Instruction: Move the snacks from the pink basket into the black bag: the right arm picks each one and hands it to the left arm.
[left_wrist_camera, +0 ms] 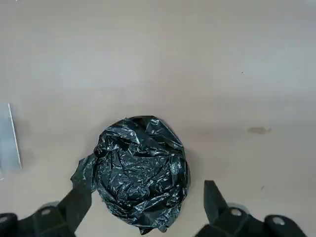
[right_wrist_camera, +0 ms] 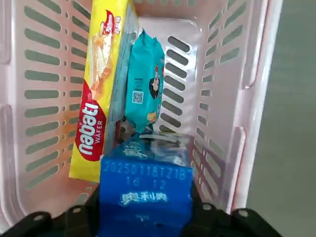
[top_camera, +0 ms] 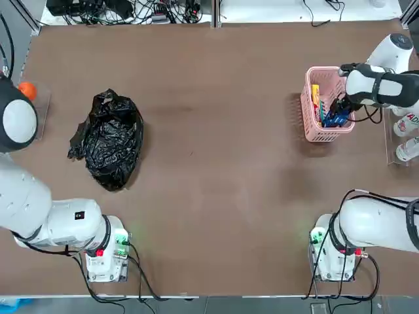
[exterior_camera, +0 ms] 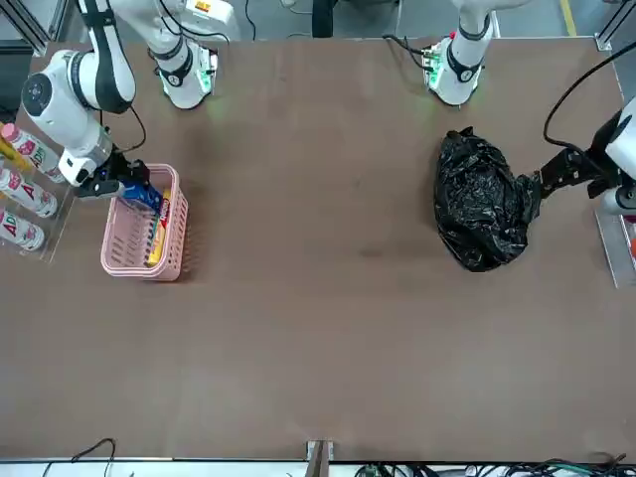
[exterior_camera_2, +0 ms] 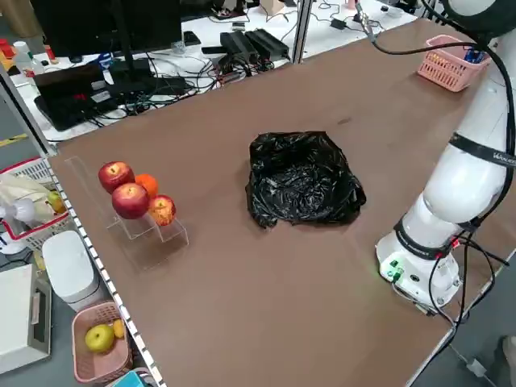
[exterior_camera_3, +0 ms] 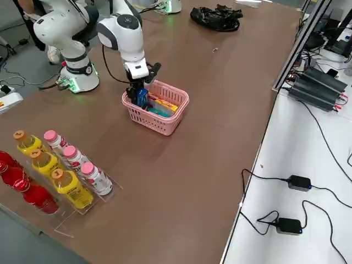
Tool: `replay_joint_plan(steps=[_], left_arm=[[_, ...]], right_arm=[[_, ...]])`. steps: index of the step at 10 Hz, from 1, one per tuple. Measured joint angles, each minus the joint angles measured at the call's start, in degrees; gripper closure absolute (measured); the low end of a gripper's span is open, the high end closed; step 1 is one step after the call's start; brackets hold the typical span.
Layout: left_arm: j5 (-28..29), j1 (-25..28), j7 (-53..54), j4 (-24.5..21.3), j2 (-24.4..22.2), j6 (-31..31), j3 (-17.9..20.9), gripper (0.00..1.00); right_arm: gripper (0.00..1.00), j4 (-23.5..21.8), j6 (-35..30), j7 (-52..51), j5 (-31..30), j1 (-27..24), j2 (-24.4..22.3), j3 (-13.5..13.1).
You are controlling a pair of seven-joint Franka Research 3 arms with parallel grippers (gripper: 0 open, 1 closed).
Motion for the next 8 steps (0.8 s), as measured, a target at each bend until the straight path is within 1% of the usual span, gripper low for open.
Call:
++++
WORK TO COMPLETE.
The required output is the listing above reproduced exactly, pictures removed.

OUTPUT FOR THIS EXERCISE.
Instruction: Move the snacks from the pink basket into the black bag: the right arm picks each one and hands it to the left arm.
[left_wrist_camera, +0 ms] 
[right_wrist_camera, +0 ms] 
[top_camera, +0 ms] 
[exterior_camera, +0 ms] 
[exterior_camera_2, +0 ms] 
[exterior_camera_3, +0 ms] 
Tool: `replay_joint_plan(steps=[_], left_arm=[[_, ...]], right_arm=[[_, ...]])`. steps: index of the step at 10 Hz, from 1, one per tuple. Measured joint angles, each minus the joint angles measured at the call's start, in degrees; gripper closure absolute (measured); the low end of a gripper's span is open, the high end closed; step 1 is one step after the call's start; brackets hold the typical span.
Layout: left_arm: j5 (-28..29), j1 (-25..28), j7 (-53..54), j4 (-24.5..21.3), j2 (-24.4..22.2), j6 (-31..31), j3 (-17.9..20.9), gripper (0.00..1.00); right_arm: gripper (0.00..1.00), j4 (-23.5..21.8), j6 (-35..30), j7 (-52..51), j5 (-31..30), j1 (-27..24), j2 (-24.4..22.3), j3 (-13.5..13.1).
You are controlling a pair of seven-joint Franka Research 3 arms with parallel grippers (gripper: 0 open, 1 closed).
Motion for the next 8 steps (0.8 s), as measured, a target at each bend until the straight path is within 1% of the usual span, gripper low for open.
Call:

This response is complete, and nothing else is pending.